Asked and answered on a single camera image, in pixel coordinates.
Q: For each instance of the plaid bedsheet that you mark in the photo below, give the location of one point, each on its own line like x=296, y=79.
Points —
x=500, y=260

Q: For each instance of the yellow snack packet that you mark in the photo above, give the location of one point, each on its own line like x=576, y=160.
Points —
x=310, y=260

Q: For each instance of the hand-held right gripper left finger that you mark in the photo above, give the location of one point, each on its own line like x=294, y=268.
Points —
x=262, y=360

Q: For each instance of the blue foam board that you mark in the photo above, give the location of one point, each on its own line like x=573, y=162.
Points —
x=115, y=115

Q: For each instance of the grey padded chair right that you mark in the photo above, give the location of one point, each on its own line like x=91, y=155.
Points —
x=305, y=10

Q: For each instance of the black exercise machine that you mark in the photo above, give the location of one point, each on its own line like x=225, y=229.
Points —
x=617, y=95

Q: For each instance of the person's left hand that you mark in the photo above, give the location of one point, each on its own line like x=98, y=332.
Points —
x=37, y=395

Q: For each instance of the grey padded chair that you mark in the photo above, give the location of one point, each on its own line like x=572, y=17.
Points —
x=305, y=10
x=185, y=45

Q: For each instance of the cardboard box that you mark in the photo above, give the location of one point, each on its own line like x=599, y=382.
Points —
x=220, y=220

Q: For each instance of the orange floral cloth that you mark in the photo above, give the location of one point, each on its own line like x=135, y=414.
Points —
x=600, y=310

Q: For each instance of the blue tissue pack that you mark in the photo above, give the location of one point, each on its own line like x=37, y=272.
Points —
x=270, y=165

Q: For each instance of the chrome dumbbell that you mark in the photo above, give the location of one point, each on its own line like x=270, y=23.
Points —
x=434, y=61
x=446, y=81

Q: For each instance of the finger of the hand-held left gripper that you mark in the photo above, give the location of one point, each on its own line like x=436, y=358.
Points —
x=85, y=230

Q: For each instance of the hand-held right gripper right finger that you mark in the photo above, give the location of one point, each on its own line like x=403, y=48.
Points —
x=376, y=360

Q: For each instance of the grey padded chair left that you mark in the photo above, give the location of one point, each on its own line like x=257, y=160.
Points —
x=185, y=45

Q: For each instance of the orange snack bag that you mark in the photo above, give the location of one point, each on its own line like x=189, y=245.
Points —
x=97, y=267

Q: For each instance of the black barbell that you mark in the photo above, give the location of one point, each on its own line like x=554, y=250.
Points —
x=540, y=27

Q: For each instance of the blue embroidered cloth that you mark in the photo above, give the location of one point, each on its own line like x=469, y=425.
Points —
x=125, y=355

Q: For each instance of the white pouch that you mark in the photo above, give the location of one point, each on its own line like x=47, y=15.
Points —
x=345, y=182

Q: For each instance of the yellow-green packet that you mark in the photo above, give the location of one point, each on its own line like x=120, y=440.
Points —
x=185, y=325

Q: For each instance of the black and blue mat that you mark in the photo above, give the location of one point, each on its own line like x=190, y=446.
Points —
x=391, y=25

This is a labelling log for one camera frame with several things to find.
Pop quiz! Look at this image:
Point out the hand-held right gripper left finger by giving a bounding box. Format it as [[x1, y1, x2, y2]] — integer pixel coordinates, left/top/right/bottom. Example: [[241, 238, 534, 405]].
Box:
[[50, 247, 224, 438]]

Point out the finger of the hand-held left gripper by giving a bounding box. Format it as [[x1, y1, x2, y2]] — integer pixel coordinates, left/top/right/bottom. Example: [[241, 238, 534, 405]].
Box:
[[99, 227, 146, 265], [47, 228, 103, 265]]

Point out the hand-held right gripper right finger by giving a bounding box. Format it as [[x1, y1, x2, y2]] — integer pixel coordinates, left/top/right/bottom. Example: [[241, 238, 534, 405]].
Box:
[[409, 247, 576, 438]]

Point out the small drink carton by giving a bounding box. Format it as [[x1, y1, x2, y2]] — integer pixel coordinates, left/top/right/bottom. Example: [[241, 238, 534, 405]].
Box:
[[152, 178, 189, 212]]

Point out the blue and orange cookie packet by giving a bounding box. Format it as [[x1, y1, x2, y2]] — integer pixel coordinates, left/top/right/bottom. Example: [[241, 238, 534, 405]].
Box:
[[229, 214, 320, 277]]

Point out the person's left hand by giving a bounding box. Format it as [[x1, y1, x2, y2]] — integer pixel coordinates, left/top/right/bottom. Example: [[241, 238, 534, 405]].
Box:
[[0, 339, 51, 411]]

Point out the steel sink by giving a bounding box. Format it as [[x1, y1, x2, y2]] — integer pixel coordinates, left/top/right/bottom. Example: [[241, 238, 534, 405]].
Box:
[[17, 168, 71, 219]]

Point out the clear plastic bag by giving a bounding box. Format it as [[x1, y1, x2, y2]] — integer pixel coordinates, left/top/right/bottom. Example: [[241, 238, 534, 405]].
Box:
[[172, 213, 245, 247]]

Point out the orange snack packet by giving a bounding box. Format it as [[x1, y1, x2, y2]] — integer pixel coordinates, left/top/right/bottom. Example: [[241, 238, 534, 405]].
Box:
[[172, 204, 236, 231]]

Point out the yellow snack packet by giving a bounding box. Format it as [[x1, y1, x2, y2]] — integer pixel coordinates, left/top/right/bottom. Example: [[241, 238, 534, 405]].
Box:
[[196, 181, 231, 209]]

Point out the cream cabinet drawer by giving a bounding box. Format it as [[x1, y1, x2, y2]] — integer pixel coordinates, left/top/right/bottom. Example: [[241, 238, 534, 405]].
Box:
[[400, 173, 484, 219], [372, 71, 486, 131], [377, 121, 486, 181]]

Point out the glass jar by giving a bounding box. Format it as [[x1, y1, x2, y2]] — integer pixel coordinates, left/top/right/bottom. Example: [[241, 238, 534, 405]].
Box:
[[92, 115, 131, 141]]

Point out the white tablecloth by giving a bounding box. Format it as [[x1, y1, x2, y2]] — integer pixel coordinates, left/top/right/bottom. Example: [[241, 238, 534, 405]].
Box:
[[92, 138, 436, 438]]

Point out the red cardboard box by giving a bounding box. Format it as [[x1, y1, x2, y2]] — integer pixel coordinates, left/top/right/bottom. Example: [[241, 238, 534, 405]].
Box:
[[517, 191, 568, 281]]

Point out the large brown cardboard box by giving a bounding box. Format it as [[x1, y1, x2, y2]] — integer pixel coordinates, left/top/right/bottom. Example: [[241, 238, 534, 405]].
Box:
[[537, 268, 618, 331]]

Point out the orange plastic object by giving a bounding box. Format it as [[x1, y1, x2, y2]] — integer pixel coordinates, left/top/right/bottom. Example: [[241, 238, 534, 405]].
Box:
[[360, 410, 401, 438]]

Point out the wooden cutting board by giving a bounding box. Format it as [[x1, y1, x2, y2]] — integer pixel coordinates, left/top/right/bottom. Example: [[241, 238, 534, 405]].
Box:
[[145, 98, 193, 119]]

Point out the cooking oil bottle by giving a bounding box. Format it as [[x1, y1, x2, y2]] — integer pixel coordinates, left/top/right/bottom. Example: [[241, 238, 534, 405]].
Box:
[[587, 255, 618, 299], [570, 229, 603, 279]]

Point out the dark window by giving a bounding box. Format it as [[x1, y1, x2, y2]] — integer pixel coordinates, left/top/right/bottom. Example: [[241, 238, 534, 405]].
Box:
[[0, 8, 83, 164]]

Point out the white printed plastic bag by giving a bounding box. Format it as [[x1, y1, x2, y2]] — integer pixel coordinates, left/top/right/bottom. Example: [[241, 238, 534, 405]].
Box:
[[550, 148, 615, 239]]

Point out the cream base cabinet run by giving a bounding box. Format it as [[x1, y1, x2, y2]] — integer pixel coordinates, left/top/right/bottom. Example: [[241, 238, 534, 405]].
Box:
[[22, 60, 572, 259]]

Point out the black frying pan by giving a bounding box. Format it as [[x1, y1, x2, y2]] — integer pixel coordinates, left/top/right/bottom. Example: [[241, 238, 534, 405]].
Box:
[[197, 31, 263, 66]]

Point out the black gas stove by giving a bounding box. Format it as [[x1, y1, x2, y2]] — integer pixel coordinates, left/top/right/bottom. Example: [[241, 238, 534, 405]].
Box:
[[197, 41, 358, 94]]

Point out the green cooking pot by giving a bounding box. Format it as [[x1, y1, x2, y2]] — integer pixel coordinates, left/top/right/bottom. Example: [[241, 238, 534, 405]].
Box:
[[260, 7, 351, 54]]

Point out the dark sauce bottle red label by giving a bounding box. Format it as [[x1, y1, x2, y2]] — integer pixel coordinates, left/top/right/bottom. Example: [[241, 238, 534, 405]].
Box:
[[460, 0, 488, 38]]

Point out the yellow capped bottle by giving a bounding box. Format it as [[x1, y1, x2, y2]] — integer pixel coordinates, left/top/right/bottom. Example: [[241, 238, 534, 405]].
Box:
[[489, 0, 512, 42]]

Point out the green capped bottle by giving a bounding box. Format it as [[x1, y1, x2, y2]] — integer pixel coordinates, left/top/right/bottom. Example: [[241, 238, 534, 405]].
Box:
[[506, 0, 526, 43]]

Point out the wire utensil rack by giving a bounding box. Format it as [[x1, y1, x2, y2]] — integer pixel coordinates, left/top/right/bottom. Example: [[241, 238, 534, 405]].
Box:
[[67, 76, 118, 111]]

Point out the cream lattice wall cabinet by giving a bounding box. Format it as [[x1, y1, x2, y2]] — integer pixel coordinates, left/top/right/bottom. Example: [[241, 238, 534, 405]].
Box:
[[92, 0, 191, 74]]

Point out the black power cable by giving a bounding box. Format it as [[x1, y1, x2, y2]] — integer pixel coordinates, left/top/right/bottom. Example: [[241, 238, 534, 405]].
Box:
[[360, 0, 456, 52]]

********

== WHAT IS NEEDED ==
Copy out the lines of the data where the word "person" can be found.

== OUTPUT FOR THIS EXERCISE ==
Q: For each instance of the person's left hand that you mark in the photo above, give the location of one point, each on its own line like x=98, y=332.
Point out the person's left hand by giving a bounding box. Format it as [[x1, y1, x2, y2]] — integer pixel coordinates, left/top/right/bottom. Example: [[241, 238, 534, 405]].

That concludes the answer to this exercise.